These and other advantages and features of the invention will become apparent from the following description of preferred embodiments of the invention with reference to the accompanying drawings.

FIG. 1 is a cross sectional view taken through a switch shown in the unactuated condition made in accordance with the invention;

FIG. 2 is a broken away sectional view of FIG. 1 showing the switch in the actuated conditions

FIG. 3 is an enlarged cross sectional view of a portion of a switch having a pressure converter in engagement with an electrically conductive snap acting disc in which a stationary contact surface is disposed in alignment with the center of the snap acting disc;

FIG. 4 is a view similar to FIG. 2 showing an improved stationary contact for use with the pressure converter and snap acting disc; and

FIG. 5 is a perspective view of a modified stationary electrical contact useful in a switch made in accordance with the invention.

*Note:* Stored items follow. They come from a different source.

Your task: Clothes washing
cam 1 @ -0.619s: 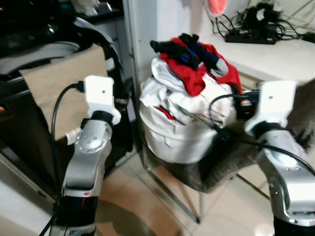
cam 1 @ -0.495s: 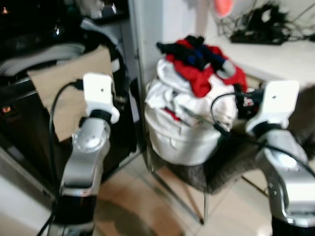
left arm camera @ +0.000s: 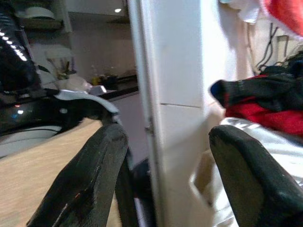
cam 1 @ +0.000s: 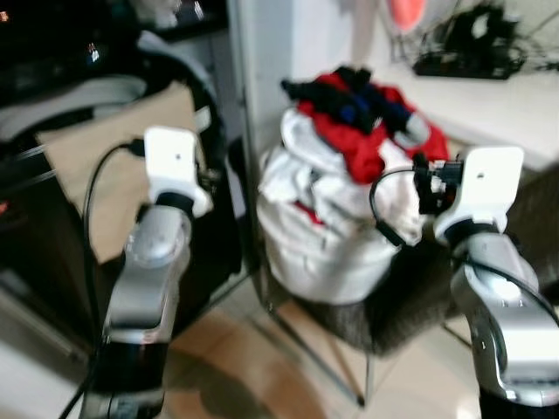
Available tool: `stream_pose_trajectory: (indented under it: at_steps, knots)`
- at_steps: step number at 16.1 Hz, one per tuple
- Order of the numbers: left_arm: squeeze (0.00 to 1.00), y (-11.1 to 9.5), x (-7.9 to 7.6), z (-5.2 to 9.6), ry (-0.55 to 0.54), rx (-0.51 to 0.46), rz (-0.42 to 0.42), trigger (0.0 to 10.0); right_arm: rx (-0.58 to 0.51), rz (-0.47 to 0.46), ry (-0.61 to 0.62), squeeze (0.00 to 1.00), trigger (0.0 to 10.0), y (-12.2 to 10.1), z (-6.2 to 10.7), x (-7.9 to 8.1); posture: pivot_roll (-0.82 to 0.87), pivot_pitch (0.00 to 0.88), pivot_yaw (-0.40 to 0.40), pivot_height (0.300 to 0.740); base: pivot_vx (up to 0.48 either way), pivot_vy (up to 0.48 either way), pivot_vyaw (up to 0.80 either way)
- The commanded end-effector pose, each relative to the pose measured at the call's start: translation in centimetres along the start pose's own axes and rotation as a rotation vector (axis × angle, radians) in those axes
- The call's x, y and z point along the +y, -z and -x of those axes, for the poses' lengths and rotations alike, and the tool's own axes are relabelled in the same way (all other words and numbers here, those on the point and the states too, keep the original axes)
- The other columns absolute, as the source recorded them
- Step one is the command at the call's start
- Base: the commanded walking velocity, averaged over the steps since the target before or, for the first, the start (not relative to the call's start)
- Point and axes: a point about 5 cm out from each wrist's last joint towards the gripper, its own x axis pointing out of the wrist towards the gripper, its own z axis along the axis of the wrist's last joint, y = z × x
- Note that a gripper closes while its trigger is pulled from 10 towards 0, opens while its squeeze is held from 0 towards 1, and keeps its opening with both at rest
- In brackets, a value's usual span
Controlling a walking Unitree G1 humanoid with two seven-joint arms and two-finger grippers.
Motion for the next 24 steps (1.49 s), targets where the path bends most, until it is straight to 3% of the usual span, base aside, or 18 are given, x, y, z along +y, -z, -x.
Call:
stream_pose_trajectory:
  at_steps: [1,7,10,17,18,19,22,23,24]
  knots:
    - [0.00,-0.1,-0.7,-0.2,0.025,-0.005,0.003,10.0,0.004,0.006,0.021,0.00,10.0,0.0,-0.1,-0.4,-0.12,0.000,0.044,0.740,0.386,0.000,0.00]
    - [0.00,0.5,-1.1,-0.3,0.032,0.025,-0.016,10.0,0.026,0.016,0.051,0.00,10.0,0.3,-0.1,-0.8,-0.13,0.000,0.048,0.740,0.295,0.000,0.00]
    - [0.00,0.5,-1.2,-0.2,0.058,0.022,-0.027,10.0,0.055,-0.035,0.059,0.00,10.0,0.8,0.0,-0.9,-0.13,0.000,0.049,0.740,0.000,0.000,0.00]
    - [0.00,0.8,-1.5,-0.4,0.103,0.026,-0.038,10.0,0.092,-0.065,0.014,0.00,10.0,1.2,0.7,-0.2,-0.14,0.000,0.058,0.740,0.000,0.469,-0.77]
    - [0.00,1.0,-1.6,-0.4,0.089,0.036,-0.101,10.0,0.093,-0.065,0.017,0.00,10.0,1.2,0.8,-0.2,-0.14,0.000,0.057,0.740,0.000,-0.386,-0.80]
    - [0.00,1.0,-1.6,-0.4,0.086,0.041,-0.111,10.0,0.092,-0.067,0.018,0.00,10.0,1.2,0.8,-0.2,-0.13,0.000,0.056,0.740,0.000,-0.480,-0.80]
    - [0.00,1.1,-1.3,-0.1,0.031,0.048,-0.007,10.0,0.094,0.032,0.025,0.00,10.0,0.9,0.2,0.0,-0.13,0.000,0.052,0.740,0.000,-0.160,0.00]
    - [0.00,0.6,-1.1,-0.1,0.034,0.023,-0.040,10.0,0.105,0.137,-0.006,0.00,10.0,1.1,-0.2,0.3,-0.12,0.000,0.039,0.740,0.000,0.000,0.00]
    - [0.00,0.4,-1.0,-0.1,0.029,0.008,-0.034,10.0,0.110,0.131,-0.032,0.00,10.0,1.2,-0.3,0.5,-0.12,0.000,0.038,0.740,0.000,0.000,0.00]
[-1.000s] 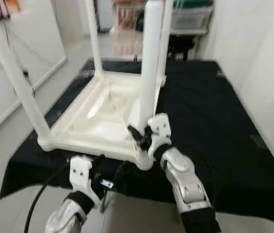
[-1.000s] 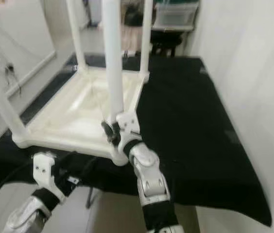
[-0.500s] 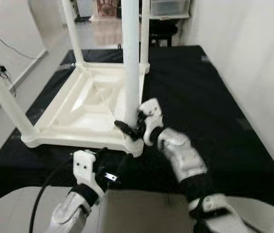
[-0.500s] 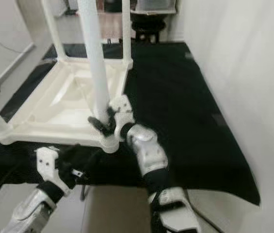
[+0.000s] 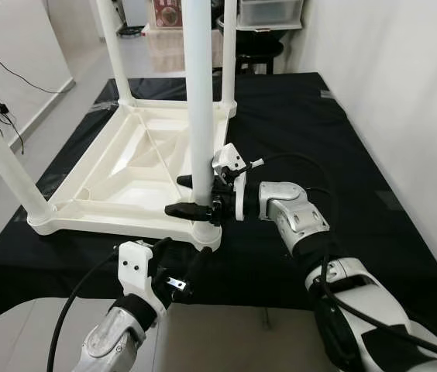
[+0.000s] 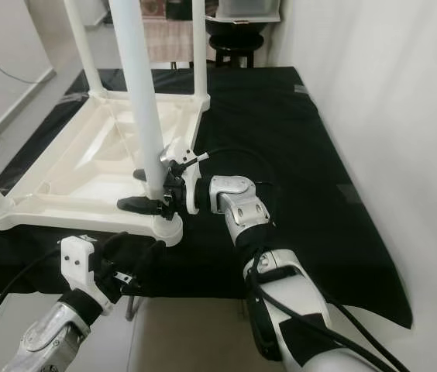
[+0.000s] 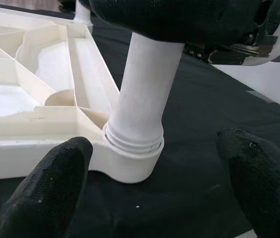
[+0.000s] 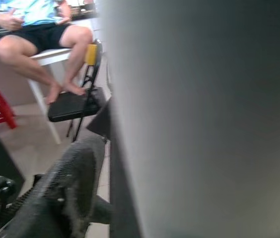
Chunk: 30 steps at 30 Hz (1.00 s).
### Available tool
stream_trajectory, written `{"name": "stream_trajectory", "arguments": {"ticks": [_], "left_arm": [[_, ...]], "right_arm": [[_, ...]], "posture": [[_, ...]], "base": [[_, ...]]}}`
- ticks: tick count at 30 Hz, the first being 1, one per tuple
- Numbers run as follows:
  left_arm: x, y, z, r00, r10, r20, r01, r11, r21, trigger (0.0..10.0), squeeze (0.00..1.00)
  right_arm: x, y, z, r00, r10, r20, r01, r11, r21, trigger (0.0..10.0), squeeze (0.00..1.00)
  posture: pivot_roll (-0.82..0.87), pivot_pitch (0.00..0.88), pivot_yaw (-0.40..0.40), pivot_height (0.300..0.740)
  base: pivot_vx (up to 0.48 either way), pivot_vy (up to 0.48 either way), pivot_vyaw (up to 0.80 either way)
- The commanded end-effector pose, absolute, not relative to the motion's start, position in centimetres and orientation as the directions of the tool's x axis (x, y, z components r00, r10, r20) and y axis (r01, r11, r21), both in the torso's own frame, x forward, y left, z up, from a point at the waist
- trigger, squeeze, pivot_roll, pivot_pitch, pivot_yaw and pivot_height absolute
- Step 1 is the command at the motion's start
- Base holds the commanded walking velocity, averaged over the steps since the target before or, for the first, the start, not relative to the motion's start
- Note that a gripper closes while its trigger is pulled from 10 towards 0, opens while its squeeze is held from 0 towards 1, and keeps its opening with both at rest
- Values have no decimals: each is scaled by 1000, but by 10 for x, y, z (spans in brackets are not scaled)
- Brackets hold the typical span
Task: Building children table
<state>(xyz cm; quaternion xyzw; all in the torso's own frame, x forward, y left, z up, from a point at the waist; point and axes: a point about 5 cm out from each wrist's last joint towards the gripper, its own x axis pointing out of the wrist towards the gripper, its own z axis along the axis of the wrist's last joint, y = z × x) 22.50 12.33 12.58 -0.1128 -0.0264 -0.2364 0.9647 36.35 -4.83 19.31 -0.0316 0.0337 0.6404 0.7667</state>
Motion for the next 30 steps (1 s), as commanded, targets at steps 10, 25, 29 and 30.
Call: {"name": "stream_trajectory", "arguments": {"ticks": [10,25,29,30], "left_arm": [[224,123,123,888,-451,95,460,861,-216,10000,0],[219,125,125,890,-447,95,457,864,-213,10000,0],[220,126,125,889,-449,96,459,862,-217,10000,0],[220,126,125,889,-449,96,459,862,-217,10000,0]], "right_arm": [[365,-57,185,182,981,-72,-983,183,9,0,0],[325,-54,122,867,483,-125,-492,869,-55,0,0],[338,-48,125,861,496,-114,-503,862,-54,10000,0],[338,-48,125,861,496,-114,-503,862,-54,10000,0]], "posture": [[20,54,12,740],[9,82,8,740],[12,83,12,740],[12,83,12,740]], "base": [[0,0,0],[0,0,0],[0,0,0],[0,0,0]]}}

With reference to FIG. 1, a fluid pressure responsive electric switch 10 made in accordance with the invention comprises a generally cylindrical housing 12 formed of suitable electrically conductive material such as brass having a central portion 14, preferably formed with a hexagonally configured outer periphery to facilitate installation and removal via thread 16 formed on a first housing end 18 extending from central portion 14 along a longitudinal axis 20. An orifice 22 is formed through end 18 and extends into a recess 24 formed in a first surface 26 of central portion 14, recess 24 forming a pressure chamber to be discussed below. A sidewall 28 extends from first surface 26 toward a second end 30 of housing 12 to form a switch cavity 32 and leaving a shoulder on surface 26 around the periphery of recess 24.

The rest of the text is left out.